• [Listed entries]
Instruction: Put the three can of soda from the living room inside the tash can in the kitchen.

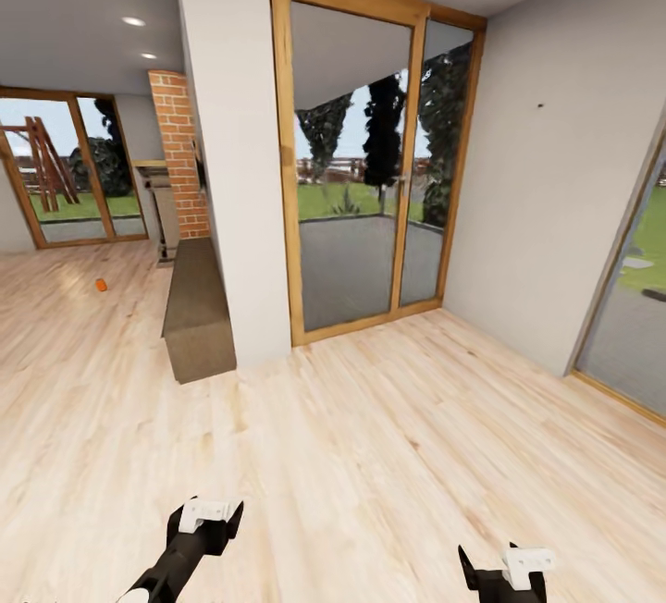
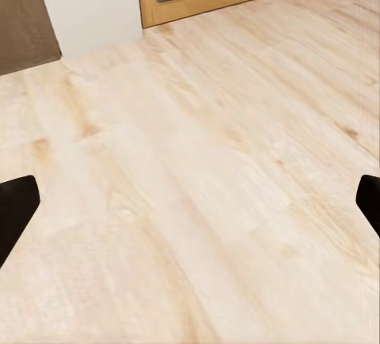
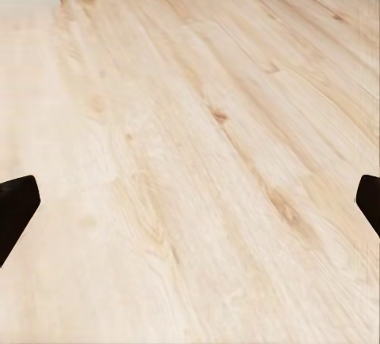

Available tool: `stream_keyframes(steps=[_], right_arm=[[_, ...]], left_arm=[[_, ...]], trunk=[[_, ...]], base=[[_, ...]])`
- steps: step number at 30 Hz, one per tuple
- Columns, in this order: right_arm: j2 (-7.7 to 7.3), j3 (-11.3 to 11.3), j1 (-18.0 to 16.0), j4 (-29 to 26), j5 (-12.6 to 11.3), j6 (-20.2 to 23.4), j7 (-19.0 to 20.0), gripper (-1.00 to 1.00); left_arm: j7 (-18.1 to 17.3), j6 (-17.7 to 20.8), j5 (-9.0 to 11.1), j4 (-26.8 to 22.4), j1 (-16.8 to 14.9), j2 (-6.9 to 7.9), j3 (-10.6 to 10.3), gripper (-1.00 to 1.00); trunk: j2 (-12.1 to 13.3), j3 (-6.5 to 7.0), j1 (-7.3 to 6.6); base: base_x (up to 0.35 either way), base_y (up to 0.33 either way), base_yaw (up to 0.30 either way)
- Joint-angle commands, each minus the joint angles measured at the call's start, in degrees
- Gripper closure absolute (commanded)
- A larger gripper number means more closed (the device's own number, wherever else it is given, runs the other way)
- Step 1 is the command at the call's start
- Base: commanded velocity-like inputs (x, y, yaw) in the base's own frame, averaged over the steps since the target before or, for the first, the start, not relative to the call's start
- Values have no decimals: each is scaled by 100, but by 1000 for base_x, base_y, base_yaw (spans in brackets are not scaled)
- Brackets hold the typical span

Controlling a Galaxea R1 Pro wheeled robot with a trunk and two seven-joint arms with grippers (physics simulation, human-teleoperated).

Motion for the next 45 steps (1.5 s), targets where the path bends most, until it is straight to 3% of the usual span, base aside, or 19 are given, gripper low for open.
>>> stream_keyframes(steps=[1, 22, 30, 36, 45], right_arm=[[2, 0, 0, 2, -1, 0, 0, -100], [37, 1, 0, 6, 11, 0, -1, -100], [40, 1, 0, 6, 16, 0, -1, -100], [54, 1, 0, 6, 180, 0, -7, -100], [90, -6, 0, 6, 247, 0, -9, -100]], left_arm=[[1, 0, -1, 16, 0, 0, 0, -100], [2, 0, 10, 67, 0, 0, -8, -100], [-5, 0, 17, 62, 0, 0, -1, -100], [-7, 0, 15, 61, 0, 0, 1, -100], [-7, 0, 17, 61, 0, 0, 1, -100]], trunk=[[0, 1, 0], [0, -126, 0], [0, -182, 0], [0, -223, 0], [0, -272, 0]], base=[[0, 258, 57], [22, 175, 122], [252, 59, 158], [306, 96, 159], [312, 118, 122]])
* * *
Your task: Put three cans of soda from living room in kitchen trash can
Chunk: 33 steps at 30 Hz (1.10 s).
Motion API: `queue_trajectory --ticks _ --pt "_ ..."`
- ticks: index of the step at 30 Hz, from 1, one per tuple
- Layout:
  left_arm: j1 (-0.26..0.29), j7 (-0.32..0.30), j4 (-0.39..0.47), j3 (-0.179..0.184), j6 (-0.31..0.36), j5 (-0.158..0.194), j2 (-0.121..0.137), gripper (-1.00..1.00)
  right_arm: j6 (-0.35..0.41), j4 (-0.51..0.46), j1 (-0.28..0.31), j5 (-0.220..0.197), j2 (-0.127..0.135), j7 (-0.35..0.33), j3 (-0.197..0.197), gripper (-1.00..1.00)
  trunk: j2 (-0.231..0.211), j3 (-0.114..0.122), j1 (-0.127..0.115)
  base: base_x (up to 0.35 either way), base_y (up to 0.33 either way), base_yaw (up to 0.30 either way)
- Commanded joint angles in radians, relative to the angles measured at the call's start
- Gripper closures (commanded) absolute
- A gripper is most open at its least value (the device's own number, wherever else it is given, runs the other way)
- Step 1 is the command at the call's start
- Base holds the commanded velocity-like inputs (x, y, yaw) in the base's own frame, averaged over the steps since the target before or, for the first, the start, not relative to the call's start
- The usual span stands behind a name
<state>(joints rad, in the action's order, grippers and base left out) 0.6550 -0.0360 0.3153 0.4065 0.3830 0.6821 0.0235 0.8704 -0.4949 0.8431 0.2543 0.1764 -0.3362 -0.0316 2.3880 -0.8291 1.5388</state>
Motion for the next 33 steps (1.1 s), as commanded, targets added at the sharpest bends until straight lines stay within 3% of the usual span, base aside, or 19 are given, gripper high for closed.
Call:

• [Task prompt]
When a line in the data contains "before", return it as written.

• [Expected output]
- Base: commanded velocity-like inputs (x, y, yaw) in the base's own frame, averaged over the steps since the target before or, for the first, the start, not relative to the call's start
- Base holds the commanded velocity-like inputs (x, y, yaw) in the base's own frame, averaged over the steps since the target before or, for the first, the start, not relative to the call's start

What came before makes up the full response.